● TASK TO COMPLETE: For the word "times", count the lines of the listing that contain it and give only the count.

☆ ☆ ☆ ☆ ☆

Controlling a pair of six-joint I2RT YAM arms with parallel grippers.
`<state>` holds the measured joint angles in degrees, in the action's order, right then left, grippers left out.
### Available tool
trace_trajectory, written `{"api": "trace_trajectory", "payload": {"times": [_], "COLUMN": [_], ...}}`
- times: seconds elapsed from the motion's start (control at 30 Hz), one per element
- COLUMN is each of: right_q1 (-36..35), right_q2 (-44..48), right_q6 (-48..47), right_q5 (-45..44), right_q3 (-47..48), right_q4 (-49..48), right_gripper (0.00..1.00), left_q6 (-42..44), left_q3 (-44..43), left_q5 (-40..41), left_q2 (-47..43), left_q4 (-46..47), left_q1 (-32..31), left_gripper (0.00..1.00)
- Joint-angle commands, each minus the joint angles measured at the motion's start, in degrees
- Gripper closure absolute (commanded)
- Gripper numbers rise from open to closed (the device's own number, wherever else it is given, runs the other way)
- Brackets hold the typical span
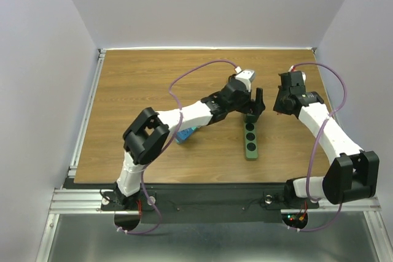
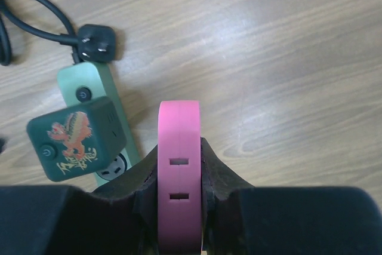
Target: Insert the plug
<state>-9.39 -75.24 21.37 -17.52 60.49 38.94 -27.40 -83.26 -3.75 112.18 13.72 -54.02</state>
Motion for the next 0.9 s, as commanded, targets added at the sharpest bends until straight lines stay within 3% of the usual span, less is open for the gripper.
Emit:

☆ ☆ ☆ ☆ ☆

● RESPONSE TO THIS EXERCISE: 2